_Collection entries_
_____

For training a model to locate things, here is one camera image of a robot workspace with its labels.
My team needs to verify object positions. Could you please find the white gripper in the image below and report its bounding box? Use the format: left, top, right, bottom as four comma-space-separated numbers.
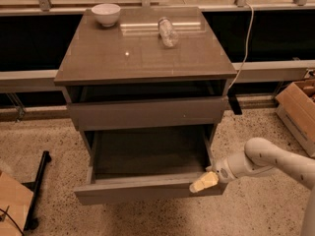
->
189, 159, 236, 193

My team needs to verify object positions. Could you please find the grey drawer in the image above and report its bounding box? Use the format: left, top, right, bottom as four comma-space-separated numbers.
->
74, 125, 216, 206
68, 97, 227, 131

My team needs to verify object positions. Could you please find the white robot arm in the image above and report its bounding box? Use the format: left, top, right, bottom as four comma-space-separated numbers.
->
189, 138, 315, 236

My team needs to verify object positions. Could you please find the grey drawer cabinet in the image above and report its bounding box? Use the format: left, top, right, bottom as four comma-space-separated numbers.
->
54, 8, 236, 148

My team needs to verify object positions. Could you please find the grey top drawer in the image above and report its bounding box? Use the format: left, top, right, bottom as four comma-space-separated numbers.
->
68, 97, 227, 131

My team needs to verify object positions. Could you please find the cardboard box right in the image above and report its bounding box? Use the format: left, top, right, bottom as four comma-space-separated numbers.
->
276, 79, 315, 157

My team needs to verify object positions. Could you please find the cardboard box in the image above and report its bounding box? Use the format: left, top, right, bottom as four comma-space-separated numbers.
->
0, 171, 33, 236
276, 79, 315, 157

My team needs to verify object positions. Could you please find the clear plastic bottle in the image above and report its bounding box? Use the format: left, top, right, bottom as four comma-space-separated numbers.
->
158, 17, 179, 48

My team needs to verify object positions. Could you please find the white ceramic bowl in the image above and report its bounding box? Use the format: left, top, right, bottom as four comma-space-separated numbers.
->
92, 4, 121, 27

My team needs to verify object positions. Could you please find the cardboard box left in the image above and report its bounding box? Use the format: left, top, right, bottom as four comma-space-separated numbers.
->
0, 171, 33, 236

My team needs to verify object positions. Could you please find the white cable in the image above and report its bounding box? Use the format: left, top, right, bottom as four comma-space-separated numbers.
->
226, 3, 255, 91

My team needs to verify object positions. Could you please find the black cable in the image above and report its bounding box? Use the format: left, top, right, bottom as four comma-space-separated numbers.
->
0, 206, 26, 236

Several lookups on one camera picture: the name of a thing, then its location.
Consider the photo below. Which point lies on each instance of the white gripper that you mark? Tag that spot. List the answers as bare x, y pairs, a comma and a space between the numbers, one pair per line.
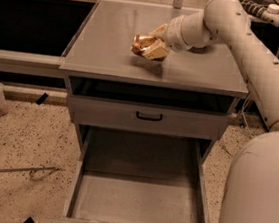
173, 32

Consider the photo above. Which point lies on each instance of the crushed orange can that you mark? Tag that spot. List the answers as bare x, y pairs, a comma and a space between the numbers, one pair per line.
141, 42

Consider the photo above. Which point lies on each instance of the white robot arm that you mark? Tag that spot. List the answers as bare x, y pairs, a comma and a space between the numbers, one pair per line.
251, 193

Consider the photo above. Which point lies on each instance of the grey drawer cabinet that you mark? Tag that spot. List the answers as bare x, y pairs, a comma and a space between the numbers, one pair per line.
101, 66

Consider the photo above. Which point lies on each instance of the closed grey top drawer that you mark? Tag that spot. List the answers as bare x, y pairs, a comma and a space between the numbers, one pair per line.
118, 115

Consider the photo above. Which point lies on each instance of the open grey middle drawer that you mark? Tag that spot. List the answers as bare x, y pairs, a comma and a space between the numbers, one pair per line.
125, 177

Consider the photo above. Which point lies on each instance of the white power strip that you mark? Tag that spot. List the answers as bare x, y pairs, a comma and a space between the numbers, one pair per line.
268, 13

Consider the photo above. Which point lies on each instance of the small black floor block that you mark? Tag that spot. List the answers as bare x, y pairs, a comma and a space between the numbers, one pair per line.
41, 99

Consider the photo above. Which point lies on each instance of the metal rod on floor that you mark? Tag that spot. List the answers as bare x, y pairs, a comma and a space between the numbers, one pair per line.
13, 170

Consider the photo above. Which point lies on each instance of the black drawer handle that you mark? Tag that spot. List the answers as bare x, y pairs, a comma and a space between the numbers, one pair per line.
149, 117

_____

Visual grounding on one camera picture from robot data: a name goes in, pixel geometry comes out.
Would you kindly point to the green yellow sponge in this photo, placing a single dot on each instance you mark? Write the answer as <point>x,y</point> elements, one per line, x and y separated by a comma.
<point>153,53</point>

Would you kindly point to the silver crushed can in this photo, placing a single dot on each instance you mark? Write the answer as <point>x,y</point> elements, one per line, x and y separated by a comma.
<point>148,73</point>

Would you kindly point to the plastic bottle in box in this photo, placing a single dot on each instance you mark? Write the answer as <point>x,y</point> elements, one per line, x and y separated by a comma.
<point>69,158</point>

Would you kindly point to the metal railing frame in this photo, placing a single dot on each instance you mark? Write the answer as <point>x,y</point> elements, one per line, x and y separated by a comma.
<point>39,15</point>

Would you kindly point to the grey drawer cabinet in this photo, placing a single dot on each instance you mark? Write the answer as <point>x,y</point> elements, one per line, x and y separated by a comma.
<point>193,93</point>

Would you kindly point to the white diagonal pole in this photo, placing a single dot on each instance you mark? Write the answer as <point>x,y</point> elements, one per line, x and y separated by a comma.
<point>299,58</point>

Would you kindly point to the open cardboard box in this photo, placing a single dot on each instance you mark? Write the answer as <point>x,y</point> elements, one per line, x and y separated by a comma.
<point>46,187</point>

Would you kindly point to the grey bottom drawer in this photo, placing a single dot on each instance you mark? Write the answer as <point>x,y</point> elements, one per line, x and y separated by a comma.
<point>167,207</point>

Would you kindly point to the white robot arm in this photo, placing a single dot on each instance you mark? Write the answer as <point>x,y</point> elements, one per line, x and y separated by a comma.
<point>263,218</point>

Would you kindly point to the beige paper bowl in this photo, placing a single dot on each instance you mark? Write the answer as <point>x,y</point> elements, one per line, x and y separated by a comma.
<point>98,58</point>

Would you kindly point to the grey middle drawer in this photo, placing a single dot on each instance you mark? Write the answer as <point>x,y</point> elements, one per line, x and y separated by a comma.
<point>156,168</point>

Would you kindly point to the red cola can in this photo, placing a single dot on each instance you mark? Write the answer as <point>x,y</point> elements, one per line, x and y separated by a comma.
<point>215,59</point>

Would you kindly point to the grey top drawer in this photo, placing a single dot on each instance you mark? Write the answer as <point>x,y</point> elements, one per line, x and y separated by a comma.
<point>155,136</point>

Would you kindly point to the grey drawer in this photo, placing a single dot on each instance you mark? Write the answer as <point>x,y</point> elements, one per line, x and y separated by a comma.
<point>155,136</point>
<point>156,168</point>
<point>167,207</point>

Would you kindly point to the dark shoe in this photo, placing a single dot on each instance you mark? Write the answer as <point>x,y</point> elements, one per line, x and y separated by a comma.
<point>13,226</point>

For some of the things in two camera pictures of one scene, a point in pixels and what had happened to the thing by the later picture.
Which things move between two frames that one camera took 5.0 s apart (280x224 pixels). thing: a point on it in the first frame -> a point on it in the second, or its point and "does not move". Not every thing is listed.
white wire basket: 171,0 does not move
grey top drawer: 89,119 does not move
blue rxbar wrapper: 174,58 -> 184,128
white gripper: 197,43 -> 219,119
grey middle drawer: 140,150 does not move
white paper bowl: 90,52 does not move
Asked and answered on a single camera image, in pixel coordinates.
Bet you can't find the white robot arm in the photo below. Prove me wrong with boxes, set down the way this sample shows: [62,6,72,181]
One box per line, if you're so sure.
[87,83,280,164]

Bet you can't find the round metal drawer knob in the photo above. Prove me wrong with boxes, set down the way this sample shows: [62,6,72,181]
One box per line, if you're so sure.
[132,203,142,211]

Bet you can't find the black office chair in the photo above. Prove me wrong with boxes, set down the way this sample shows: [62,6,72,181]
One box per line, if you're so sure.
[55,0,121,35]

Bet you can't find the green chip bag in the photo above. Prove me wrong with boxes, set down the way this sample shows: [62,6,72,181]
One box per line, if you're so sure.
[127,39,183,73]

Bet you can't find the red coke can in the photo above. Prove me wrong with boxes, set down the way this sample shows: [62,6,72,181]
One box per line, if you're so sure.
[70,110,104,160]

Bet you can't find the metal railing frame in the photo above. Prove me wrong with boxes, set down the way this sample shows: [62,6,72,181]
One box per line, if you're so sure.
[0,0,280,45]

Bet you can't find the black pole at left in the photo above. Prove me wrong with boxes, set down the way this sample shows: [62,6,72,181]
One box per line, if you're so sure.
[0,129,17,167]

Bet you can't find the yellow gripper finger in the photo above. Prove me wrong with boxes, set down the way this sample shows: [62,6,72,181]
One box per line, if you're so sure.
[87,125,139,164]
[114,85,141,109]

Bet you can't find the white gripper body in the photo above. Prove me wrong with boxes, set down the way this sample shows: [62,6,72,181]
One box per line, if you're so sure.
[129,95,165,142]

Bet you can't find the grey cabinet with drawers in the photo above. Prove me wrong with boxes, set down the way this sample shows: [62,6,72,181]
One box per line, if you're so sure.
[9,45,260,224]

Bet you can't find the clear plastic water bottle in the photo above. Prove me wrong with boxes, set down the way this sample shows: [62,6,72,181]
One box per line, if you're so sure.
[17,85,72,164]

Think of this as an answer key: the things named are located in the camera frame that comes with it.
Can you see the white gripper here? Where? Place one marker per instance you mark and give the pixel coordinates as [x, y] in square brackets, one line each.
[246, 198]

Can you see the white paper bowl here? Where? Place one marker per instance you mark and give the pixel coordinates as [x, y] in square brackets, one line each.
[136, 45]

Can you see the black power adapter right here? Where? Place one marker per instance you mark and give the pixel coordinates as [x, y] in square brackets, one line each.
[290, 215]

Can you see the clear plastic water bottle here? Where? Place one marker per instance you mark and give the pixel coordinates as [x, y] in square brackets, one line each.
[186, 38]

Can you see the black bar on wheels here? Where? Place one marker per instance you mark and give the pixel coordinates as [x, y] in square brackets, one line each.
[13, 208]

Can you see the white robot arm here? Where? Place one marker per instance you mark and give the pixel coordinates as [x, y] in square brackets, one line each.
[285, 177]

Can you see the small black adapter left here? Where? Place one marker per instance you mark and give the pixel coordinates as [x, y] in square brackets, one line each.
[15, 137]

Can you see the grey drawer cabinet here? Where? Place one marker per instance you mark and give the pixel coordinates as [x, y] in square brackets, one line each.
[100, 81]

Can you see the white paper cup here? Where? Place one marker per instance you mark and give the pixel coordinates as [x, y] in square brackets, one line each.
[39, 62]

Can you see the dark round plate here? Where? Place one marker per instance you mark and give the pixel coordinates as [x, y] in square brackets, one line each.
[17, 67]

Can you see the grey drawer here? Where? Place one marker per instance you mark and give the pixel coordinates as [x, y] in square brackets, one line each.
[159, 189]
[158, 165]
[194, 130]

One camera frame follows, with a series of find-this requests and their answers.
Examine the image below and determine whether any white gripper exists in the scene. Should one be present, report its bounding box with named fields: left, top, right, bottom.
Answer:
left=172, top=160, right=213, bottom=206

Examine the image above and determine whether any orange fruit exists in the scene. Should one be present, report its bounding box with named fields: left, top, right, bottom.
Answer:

_____

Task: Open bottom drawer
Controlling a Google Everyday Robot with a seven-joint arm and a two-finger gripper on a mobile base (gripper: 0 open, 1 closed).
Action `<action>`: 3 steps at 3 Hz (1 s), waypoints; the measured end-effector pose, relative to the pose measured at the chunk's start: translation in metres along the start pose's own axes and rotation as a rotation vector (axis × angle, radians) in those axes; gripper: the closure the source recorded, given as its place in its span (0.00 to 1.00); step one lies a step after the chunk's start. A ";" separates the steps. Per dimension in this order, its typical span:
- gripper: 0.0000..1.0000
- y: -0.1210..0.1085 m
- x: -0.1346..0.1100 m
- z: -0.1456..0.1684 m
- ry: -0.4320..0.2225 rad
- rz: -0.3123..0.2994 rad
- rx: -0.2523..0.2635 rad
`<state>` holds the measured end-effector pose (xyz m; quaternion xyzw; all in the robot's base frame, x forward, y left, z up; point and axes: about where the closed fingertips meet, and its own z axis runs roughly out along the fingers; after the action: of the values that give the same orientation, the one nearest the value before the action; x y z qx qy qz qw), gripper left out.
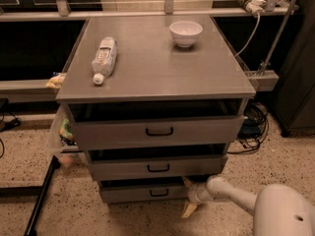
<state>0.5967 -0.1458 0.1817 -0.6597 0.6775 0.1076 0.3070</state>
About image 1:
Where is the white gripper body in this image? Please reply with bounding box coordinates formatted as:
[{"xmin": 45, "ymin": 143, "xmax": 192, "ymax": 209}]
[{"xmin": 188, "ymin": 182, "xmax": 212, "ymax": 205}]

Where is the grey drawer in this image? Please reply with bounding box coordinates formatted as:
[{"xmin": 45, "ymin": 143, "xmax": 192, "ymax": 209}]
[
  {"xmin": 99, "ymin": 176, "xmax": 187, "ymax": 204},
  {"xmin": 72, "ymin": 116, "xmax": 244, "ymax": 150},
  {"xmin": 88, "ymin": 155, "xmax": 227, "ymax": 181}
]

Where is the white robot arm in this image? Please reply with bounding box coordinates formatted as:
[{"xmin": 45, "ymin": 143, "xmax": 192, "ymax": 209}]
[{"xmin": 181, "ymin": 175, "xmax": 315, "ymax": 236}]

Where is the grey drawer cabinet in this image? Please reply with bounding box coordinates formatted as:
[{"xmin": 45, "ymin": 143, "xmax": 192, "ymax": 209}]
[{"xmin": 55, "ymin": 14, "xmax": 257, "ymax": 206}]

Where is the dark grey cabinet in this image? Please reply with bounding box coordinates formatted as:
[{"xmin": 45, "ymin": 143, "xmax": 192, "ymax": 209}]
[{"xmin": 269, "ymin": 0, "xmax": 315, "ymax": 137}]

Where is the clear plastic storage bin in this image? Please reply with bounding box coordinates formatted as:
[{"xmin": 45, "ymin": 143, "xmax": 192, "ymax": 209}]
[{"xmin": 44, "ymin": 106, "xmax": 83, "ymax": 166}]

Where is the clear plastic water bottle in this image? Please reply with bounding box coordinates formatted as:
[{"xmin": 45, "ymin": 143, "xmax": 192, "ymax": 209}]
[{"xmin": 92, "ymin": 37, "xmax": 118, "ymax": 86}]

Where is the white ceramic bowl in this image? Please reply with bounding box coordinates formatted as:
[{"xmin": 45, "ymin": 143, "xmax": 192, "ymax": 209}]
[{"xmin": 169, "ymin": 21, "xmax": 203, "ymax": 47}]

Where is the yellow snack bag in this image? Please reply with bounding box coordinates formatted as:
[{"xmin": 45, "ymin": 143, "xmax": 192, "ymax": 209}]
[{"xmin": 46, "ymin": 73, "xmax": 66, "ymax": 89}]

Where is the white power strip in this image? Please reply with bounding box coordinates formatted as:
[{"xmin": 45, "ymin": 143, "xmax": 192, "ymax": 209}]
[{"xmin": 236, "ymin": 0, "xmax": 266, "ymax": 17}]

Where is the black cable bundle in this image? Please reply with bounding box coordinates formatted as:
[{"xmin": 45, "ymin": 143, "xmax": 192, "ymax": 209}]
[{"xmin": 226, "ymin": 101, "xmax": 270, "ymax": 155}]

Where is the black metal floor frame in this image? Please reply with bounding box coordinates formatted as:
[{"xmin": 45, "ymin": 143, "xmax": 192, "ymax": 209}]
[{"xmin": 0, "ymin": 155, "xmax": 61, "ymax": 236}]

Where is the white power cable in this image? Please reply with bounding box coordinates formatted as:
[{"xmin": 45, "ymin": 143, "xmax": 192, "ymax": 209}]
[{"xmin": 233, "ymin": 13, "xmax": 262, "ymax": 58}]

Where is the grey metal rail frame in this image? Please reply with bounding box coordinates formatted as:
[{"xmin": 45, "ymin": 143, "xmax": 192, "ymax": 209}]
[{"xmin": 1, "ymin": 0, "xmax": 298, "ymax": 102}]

_____

_Required action_
Copy each line containing the word "body" from the data.

_Response to the task_
Bet you can't find the white gripper body in the photo above. Prove me wrong with boxes, set down the way this sample shows: [62,6,72,181]
Where is the white gripper body in this image? Please reply with bounding box coordinates formatted as:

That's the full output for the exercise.